As principais indicações para realizar uma ROG são em casos de defeito alveolar de quatro paredes, como ocorre comumente na região vestibular; e em casos em que é necessária uma regeneração de parede óssea em defeito de superfície de implante. Ou seja, nos casos em que pôde instalar o implante após a exodontia, mas ainda assim ficou um defeito na parede vestibular, é necessária uma regeneração óssea guiada nessa área, para que o implante seja instalado de forma adequada (pensando em biomecânica e estética), sendo recoberto ao seu redor, por osso.
43. Quais são as características principais de uma membrana de regeneração?

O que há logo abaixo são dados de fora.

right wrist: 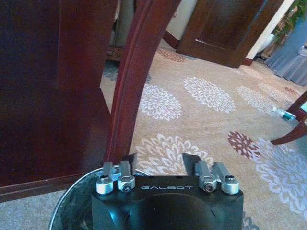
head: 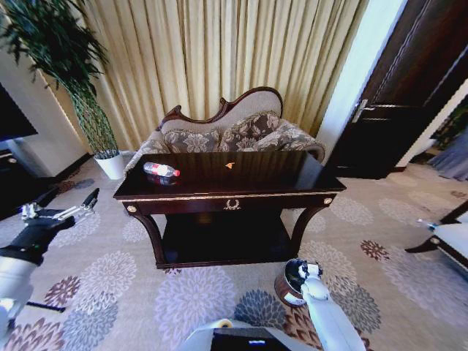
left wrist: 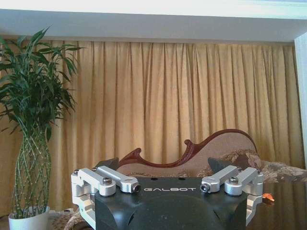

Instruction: Move to the front of the table and place the trash on the table into the trash bin.

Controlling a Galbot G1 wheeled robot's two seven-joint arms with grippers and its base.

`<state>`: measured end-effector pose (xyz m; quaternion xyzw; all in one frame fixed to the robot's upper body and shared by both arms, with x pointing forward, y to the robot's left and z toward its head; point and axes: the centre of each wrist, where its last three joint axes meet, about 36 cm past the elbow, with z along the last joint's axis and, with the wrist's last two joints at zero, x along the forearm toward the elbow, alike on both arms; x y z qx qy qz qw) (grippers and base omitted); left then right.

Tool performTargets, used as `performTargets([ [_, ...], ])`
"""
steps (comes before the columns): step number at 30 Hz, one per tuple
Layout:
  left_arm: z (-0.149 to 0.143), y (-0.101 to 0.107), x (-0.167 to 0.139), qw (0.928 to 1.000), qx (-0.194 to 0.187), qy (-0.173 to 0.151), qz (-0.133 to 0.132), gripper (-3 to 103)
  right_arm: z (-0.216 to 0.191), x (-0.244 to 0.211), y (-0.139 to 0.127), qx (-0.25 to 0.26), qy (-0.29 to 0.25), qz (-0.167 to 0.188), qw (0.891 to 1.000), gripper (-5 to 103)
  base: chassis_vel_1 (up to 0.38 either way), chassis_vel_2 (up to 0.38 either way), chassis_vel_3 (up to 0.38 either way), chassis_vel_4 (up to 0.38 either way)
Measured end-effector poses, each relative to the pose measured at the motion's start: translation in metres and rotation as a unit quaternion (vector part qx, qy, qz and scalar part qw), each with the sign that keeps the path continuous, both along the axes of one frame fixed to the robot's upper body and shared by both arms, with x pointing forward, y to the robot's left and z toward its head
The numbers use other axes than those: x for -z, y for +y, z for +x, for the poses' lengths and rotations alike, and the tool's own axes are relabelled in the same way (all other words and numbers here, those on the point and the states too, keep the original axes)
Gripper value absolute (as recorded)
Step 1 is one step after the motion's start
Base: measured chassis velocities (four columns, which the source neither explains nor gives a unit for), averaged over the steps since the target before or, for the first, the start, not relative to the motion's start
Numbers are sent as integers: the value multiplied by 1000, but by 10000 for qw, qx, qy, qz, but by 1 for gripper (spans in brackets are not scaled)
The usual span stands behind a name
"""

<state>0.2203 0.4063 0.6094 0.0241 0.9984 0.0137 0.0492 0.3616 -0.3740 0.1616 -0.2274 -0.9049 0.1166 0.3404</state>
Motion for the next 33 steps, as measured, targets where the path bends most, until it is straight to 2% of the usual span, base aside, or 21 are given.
performTargets([
  [1, 0, 0, 0, 10000, 0, 0, 0, 100, 0, 0, 0, 0, 0, 0, 10000, 55, 0, 0, 0, 0],
  [4, -2, -3, 2, 10000, -18, 11, -23, 100, 2, -9, -1, 123, -181, 11, 9998, 71, 0, 0, 0, 0],
  [5, -2, -3, 2, 10000, -18, 11, -23, 100, 2, -9, -1, 123, -181, 11, 9998, 71, 0, 0, 0, 0],
  [8, -4, -6, 2, 10000, -9, 2, -40, 100, 6, -53, 4, -107, -1060, 440, 9933, 88, 0, 0, 0, 0],
  [9, -4, -6, 2, 10000, -9, 2, -40, 100, 6, -53, 4, -107, -1060, 440, 9933, 88, 0, 0, 0, 0],
  [10, -4, -7, 2, 10000, -9, 9, -51, 100, 5, -68, 6, -230, -1296, 567, 9897, 88, 0, 0, 0, 0],
  [11, -4, -8, 3, 10000, -17, 36, -87, 100, 1, -95, 7, -511, -1694, 754, 9813, 93, 0, 0, 0, 0],
  [12, -4, -8, 3, 10000, -17, 36, -87, 100, 1, -95, 7, -511, -1694, 754, 9813, 93, 0, 0, 0, 0],
  [14, -4, -9, 5, 9999, -34, 61, -145, 100, -7, -132, 8, -957, -2142, 941, 9675, 99, 0, 0, 0, 0],
  [15, -4, -11, 6, 9998, -40, 86, -193, 100, -16, -168, 9, -1358, -2546, 1136, 9507, 100, 0, 0, 0, 0],
  [16, -4, -12, 6, 9997, -30, 96, -214, 100, -21, -188, 11, -1573, -2771, 1230, 9399, 100, 0, 0, 0, 0],
  [17, -4, -12, 6, 9997, -30, 96, -214, 100, -21, -188, 11, -1573, -2771, 1230, 9399, 100, 0, 0, 0, 0],
  [19, -3, -14, 8, 9996, 2, 118, -263, 100, -29, -231, 15, -2016, -3153, 1297, 9182, 100, 0, 0, 0, 0],
  [20, -3, -14, 8, 9996, 2, 118, -263, 100, -29, -231, 15, -2016, -3153, 1297, 9182, 100, 0, 0, 0, 0],
  [22, 0, -15, 13, 9994, 77, 89, -335, 100, -39, -278, 21, -2457, -3386, 1279, 8992, 100, 0, 0, 0, 0],
  [23, 0, -15, 13, 9994, 77, 89, -335, 100, -39, -278, 21, -2457, -3386, 1279, 8992, 100, 0, 0, 0, 0],
  [25, 2, -14, 14, 9993, 132, 48, -356, 100, -45, -315, 37, -2696, -3516, 1288, 8872, 100, 0, 0, 0, 0],
  [26, 2, -14, 14, 9993, 132, 48, -356, 100, -45, -315, 37, -2696, -3516, 1288, 8872, 100, 0, 0, 0, 0],
  [28, 5, -14, 13, 9992, 173, 10, -368, 100, -53, -352, 59, -2871, -3607, 1274, 8782, 100, 0, 0, 0, 0],
  [31, 5, -13, 13, 9991, 178, 20, -373, 100, -57, -365, 69, -2928, -3584, 1312, 8767, 100, 0, 0, 0, 0],
  [33, 5, -12, 11, 9992, 137, 92, -374, 100, -66, -385, 85, -3098, -3378, 1457, 8767, 100, 0, 0, 0, 0],
])
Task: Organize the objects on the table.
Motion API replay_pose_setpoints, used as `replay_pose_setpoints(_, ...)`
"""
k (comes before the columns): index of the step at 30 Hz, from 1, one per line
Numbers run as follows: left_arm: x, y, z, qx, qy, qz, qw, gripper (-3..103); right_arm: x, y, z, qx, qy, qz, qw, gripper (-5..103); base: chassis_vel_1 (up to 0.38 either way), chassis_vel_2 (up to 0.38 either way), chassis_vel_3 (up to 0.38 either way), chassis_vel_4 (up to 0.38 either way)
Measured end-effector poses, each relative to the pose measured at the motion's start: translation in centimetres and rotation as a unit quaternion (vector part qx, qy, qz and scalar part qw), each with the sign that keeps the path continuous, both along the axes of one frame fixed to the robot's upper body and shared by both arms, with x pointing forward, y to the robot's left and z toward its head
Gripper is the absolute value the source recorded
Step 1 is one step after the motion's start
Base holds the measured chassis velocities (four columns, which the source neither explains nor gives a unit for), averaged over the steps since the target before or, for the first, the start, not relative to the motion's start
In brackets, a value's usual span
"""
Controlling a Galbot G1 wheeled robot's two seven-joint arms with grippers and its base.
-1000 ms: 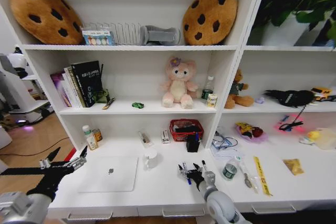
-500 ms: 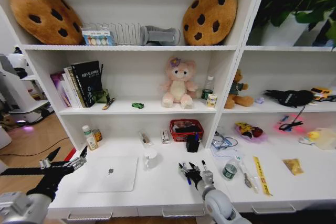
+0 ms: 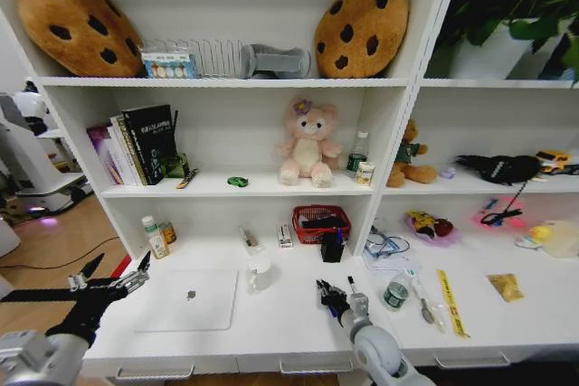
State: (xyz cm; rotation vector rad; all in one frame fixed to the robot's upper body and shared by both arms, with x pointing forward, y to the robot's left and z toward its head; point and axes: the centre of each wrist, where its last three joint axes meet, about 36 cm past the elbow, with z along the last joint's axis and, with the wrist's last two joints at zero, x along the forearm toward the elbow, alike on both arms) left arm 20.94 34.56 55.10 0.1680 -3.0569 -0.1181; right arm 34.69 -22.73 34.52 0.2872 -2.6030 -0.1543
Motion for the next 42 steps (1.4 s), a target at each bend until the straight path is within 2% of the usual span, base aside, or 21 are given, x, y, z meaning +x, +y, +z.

 As principais características de uma membrana de regeneração é a sua biocompatibilidade com tecidos duros e moles do corpo, a sua capacidade de evitar eventos celulares indesejáveis por até 6 a 8 semanas, essa é a sua principal característica. Pois caso não tenha essa membrana, e seja colocado o periósteo em cima desse osso, acabará ocorrendo a formação de tecido granular, a sua capacidade de manter espaço para aumento ósseo, caso seja necessário, além dela ser de fácil uso para o cirurgião e ser absorvível no corpo humano. 
44. Descreva o passo a passo cirúrgico para regeneração de 4 paredes:
1.	Exodontia dentária minimamente invasiva;
2.	Curetagem do alvéolo;
3.	Instalação do implante, caso seja sem comprometimento futuro com a prótese, ou seja, sua posição deve estar correta em todos os planos. Por serum defeito de 4 paredes, será necessário recobrir o implante na área exposta, que geralmente é a parede vestibular;
4.	Utilização da técnica de ROG. Alguns autores indicam o uso de enxerto autógeno, e depois a colocação do osso xenógeno. Os fragmentos do osso doador são diretamente posicionados por cima da região do local do osso hospedeiro, preenchem o formato e altura/espessura desejados do local do enxerto e representam a camada profunda do enxerto ósseo.
5.	Colocação da membrana de regeneração. Essa membrana já vai servir para isolar a parte superior do enxerto; Um parafuso de fixação diminui a mobilidade das partículas e ajuda a garantir a manutenção do espaço para a formação óssea.
6.	Sutura hermeticamente fechada;
7.	Espera de aprox. 8 meses, para poder instalar o implante.